In the flame-retarding liquid processing step, a flame-retarding liquid is applied to the non-woven fabric after the drying step, or the flame-retarding liquid is impregnated with the non-woven fabric and dried. The flame-retardant solution is applied so that the coating amount becomes 50 g / m ² . The flame retardant solution used in this case may be a general flame retardant solution (that is, a commercially available flame retardant solution) according to a known fire fighting method. Alternatively, the flame retardant may be one obtained by mixing 70 ± 20 parts by weight of a ceramic powder and 1.0 ± 0.5 parts by weight of germanium powder with 100 parts by weight of an acrylic resin fixing agent.

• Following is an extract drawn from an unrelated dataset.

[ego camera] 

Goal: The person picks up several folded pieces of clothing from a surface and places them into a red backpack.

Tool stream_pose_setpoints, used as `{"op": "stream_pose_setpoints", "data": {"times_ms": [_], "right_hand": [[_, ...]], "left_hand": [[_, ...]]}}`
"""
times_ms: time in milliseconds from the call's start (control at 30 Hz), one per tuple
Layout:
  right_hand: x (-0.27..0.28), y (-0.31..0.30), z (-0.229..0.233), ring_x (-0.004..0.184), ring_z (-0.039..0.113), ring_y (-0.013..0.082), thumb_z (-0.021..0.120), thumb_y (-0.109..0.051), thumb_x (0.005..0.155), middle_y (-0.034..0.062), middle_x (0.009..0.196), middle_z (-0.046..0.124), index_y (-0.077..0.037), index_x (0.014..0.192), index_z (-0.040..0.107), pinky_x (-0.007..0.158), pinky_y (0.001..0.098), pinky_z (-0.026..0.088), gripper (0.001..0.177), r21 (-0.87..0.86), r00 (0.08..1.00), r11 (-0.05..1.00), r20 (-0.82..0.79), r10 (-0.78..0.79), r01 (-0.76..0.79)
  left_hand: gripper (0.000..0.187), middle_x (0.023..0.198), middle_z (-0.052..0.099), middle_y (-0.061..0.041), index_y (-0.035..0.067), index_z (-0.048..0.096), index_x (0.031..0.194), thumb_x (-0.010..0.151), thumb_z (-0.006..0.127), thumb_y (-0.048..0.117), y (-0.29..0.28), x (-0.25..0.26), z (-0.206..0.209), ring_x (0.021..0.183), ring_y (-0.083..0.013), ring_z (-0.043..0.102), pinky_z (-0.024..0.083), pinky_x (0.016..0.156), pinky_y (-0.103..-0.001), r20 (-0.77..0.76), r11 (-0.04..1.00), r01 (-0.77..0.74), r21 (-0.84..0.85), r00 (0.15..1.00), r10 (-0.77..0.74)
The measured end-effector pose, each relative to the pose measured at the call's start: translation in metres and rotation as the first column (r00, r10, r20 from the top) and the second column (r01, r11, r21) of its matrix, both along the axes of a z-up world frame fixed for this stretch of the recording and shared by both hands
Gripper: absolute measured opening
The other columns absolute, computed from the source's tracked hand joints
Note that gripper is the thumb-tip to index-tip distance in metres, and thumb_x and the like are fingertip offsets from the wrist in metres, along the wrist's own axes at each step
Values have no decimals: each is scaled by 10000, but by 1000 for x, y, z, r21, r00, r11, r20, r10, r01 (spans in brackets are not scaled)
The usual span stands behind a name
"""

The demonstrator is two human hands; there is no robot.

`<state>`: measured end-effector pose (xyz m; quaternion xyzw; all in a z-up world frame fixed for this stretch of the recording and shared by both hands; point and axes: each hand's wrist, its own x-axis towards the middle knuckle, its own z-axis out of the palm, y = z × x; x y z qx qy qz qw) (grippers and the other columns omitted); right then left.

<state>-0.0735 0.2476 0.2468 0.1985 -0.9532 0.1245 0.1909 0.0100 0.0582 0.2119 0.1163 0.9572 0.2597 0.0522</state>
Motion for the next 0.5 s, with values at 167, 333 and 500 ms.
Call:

In the secondary drying step, the nonwoven fabric is subjected to the flame-retarding liquid treatment step. Here, in the case of hot air drying, it is dried at about 30 ° C to 50 ° C for 1 hour to 3 hours, and in case of thermal drying, it is dried at 50 ° C to 70 ° C for 2 hours to 4 hours in a dry oven, , It is preferable to dry for 6 to 18 hours.

Example  2: Manufacture of nonwoven fabric 2

The steps up to the molding step in the mixing step with Example 1 are the same. Therefore, the molding step will be described here.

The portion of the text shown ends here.